> **Your task**:
In the records that follow, find the line with "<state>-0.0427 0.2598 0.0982"; from there, retype every line exactly through the line with "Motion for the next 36", which also belongs to the answer.

_ _ _

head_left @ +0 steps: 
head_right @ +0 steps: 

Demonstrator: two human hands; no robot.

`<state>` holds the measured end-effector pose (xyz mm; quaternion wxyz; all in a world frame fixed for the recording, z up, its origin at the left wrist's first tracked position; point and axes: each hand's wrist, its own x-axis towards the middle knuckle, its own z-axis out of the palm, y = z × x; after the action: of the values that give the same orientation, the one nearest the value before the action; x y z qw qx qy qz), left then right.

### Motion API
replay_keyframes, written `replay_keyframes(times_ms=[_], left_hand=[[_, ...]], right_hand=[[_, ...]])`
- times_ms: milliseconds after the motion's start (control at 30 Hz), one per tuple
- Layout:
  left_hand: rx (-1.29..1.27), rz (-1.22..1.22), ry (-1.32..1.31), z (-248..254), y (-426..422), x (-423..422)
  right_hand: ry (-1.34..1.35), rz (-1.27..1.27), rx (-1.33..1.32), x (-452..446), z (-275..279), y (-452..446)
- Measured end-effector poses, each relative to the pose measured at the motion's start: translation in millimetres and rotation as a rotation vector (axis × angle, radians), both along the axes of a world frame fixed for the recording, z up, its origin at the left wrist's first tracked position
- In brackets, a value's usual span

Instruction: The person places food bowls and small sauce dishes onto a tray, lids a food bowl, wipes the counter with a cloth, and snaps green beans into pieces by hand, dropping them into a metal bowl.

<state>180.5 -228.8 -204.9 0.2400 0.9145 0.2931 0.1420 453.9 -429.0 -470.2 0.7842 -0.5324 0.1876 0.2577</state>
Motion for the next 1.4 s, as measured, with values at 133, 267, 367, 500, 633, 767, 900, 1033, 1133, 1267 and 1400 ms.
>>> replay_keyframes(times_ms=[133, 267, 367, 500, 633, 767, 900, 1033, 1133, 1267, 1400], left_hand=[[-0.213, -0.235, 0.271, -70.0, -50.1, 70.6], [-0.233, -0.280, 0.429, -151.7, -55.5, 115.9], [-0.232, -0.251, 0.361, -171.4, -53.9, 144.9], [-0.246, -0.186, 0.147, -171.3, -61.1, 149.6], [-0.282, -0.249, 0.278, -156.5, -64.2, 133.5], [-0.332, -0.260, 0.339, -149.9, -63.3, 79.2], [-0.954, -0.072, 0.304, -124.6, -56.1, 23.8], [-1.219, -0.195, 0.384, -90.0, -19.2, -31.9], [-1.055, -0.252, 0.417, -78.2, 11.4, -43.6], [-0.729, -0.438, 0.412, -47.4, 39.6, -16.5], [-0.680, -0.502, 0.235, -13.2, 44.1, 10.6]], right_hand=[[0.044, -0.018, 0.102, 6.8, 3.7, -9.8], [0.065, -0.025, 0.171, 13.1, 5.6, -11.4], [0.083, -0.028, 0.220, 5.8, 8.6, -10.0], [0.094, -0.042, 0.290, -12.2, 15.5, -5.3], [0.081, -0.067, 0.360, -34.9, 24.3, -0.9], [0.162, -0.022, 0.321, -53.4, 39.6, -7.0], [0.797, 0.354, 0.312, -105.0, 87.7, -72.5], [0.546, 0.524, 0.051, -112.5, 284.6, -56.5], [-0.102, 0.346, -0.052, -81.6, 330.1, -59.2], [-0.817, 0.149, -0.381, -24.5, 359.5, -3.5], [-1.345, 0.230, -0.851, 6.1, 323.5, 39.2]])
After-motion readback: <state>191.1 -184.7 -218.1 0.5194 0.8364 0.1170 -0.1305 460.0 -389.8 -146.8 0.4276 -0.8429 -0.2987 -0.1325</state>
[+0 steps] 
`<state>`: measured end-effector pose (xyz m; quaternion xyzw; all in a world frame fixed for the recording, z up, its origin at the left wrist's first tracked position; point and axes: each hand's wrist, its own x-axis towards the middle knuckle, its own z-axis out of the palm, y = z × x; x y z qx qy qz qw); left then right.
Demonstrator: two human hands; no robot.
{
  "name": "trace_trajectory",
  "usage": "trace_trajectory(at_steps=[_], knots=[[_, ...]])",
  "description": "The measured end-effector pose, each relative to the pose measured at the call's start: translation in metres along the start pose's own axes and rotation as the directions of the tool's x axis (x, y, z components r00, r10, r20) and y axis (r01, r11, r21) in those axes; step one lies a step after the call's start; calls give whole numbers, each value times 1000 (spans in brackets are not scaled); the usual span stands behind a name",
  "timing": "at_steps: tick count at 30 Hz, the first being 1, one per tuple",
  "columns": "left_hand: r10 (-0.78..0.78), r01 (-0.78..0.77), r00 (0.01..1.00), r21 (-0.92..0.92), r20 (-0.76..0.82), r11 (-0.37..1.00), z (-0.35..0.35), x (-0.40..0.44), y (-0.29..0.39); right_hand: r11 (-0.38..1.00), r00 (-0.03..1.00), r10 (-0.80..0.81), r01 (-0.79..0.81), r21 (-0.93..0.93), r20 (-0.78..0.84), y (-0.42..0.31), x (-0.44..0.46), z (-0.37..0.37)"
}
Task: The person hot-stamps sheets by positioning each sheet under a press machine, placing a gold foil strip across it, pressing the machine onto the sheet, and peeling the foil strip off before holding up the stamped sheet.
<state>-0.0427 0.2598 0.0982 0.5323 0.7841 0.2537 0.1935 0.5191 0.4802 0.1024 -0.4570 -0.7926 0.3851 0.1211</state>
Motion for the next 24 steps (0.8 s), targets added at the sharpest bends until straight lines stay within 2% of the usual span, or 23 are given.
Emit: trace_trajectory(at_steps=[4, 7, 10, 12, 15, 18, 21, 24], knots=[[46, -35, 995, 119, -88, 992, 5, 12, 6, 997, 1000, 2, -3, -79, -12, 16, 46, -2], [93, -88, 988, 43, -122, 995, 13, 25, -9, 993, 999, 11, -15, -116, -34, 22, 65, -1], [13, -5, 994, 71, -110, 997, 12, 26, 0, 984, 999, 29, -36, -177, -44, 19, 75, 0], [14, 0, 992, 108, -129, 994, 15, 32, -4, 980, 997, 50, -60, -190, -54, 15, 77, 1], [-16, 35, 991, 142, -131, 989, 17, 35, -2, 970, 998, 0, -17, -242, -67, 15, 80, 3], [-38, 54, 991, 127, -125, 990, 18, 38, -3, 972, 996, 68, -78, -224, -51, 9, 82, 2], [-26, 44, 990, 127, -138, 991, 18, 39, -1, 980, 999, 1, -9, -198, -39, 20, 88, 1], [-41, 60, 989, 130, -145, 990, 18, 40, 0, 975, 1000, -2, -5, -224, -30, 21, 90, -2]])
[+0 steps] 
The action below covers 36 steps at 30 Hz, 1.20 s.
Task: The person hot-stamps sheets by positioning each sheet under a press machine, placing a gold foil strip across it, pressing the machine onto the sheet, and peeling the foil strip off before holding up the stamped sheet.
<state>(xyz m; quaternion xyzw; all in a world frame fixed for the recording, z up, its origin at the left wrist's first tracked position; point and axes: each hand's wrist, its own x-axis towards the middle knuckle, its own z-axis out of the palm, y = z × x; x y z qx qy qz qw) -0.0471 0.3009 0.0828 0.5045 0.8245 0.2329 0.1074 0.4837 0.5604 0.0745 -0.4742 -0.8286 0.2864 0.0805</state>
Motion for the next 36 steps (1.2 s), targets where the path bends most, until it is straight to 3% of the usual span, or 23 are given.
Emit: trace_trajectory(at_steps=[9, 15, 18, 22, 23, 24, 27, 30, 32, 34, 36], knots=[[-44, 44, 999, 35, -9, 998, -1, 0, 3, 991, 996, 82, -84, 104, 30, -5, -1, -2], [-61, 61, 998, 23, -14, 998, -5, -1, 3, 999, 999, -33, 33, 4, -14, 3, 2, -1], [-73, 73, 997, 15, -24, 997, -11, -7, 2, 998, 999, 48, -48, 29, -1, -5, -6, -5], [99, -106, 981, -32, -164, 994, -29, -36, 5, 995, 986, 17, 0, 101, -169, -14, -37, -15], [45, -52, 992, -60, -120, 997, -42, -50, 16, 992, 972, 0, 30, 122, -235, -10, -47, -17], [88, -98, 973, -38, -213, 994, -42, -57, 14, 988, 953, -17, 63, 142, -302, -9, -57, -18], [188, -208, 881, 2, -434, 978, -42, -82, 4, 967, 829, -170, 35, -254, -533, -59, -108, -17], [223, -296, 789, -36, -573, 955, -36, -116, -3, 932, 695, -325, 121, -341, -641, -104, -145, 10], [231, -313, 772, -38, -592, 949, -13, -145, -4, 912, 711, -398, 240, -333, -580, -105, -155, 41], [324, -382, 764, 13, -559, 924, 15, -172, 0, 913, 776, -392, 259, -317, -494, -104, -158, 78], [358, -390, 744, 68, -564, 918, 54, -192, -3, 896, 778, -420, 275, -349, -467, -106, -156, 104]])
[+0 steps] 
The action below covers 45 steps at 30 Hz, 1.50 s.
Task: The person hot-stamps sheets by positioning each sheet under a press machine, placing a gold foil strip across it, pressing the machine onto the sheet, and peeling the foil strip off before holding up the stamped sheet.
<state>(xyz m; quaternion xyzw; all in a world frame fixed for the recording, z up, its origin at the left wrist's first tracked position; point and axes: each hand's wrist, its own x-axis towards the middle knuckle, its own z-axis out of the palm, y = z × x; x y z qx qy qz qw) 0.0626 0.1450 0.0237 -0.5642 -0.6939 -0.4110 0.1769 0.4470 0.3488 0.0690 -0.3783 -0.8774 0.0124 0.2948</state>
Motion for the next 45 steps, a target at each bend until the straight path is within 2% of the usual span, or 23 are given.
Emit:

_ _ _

> **Result below**:
<state>-0.0427 0.2598 0.0982 0.5323 0.7841 0.2537 0.1935 0.5191 0.4802 0.1024 -0.4570 -0.7926 0.3851 0.1211</state>
Motion for the next 24 steps (0.8 s), targets added at the sharpest bends until straight lines stay within 2% of the usual span, or 23 are given.
Emit: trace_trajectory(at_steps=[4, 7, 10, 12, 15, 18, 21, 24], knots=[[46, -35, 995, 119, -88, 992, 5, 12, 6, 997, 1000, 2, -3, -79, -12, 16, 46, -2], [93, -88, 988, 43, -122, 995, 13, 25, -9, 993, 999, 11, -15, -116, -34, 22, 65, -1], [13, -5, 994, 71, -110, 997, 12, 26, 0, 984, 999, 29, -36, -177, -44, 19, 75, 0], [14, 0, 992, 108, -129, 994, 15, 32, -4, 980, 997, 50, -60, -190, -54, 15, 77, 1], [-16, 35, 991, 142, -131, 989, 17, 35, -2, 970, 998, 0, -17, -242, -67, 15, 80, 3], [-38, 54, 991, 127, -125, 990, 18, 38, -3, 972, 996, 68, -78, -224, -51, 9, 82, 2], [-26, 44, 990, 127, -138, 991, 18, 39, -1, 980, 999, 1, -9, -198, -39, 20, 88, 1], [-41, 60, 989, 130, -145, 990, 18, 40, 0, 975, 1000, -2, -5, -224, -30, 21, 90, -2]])
[+0 steps] 
The action below covers 36 steps at 30 Hz, 1.20 s.
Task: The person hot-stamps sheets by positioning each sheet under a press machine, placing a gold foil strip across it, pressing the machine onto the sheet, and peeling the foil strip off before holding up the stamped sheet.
<state>(xyz m; quaternion xyzw; all in a world frame fixed for the recording, z up, its origin at the left wrist's first tracked position; point and axes: each hand's wrist, its own x-axis towards the middle knuckle, its own z-axis out of the palm, y = z × x; x y z qx qy qz qw) -0.0471 0.3009 0.0828 0.5045 0.8245 0.2329 0.1074 0.4837 0.5604 0.0745 -0.4742 -0.8286 0.2864 0.0805</state>
Motion for the next 36 steps (1.2 s), targets where the path bends most, until it is straight to 3% of the usual span, or 23 are given.

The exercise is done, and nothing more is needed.